Plasmid pJGW91 was the precursor to plasmids pJGW92 and pJGW93. pJGW91 was created by amplifying pSKW01 [25] with primers DC576 (with a PstI site) and DC700 (with an AvrII site), and amplifying the recA gene from C. thermocellum DSM1313 genomic DNA with primers JG248 (with a PstI site) and JG249 (with an AvrII site), digesting these products with PstI and AvrII, and ligating them together. pSKW01 contains the entire pBAS2 plasmid sequence [14] and a C. bescii pyrF selectable marker, as well as an E. coli pSC101 replication origin and an apramycin resistance cassette for cloning in E. coli. To swap the selectable marker pyrF for chloramphenicol acetyltransferase (cat) in pJGW92, JG024 (with an XbaI site) and X014 (with an NdeI site) amplified pJGW91, JG099 (with an XbaI site) and JG250 (with an NdeI site) amplified the cat marker from pDCW196 [19], and the fragments were digested with XbaI and NdeI, and ligated. To swap the pBAS2 replication origin for pNW33N to make pJGW93, JG251 (with a BglII site) and JG252 (with a BamHI site) amplified pJGW92, JG137 (with a BglII site) and JG138 (with a BamHI site) amplified the pNW33N replicon from pMU1162 [48], and the fragments were digested with BglII and BamHI, and ligated.

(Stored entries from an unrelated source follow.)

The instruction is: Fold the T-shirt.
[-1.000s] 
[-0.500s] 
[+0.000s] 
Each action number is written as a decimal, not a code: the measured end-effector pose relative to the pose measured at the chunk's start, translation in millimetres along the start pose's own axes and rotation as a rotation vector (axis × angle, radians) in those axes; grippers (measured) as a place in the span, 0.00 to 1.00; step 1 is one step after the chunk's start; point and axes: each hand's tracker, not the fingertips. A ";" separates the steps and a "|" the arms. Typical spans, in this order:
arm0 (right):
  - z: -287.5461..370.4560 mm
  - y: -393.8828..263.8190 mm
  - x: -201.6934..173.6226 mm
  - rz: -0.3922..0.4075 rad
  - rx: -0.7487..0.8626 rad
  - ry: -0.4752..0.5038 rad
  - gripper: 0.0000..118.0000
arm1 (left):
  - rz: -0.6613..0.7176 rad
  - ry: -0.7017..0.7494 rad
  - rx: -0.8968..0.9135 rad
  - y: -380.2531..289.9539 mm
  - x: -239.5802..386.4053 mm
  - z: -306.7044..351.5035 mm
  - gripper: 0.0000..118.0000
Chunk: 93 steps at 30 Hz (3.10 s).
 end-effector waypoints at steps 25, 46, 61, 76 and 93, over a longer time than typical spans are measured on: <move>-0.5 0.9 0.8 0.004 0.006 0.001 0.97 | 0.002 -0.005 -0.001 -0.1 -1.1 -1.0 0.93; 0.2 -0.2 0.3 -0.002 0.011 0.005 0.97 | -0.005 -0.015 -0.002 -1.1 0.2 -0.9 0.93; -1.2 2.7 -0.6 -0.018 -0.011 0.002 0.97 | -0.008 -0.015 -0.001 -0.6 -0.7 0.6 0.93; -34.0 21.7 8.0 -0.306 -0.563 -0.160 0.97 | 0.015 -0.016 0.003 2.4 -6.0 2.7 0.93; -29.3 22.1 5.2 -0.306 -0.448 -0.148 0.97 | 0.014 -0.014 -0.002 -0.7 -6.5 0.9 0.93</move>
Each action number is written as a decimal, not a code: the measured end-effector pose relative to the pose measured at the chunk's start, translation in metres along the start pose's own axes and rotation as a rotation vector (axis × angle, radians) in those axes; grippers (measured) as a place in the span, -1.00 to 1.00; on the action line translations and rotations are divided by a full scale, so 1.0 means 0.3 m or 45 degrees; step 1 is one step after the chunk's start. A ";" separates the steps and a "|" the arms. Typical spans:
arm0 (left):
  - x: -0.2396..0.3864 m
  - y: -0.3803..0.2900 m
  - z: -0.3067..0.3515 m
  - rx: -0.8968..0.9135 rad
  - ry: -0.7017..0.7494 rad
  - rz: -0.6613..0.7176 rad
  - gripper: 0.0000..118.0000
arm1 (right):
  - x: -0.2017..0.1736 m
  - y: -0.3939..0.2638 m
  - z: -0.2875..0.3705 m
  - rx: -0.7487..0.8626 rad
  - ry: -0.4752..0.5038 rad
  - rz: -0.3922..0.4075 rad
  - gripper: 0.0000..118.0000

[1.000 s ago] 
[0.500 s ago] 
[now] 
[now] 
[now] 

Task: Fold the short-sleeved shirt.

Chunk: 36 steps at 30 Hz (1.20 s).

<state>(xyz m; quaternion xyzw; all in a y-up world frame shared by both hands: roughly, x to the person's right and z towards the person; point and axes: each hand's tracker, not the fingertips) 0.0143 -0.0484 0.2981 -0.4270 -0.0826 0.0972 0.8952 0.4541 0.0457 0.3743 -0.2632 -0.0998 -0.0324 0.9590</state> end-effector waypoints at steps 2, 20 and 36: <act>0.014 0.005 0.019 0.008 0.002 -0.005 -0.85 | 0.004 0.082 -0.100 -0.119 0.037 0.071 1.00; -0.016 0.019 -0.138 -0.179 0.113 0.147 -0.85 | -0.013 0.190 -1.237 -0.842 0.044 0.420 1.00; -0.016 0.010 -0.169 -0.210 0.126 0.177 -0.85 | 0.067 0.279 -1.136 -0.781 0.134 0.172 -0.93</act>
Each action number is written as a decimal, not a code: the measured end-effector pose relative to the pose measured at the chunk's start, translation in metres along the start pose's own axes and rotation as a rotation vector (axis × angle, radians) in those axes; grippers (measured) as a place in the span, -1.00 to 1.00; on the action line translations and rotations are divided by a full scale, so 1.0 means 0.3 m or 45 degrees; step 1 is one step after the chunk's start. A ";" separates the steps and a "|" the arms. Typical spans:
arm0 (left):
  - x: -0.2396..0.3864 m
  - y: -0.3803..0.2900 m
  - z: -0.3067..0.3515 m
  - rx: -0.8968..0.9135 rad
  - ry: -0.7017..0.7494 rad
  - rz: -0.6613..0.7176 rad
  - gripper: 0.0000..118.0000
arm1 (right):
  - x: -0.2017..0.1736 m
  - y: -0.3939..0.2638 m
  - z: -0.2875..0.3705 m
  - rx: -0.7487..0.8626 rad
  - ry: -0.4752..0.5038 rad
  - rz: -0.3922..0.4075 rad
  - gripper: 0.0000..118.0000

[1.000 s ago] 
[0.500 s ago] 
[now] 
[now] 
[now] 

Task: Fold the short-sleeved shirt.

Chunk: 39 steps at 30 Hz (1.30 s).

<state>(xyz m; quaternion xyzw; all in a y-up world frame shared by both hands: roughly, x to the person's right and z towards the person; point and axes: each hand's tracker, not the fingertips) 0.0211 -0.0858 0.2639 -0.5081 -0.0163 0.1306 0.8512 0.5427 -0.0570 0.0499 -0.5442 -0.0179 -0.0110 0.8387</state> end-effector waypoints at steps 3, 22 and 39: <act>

pJGW93NR was created by a blunt end ligation of a PCR product amplified from pJGW93 using primers DC576 and DC700, effectively removing the recA gene sequence. pSKW79 was created by amplifying plasmid pSKW04 with primers SK026 (with an AvrII site) and JG251 (with a BglII site), amplifying the pNW33N replicon from pMU1162 with SK258 (with an AvrII site) and JG137 (with a BglII site), digesting the fragments with AvrII and BglII, and ligating them together.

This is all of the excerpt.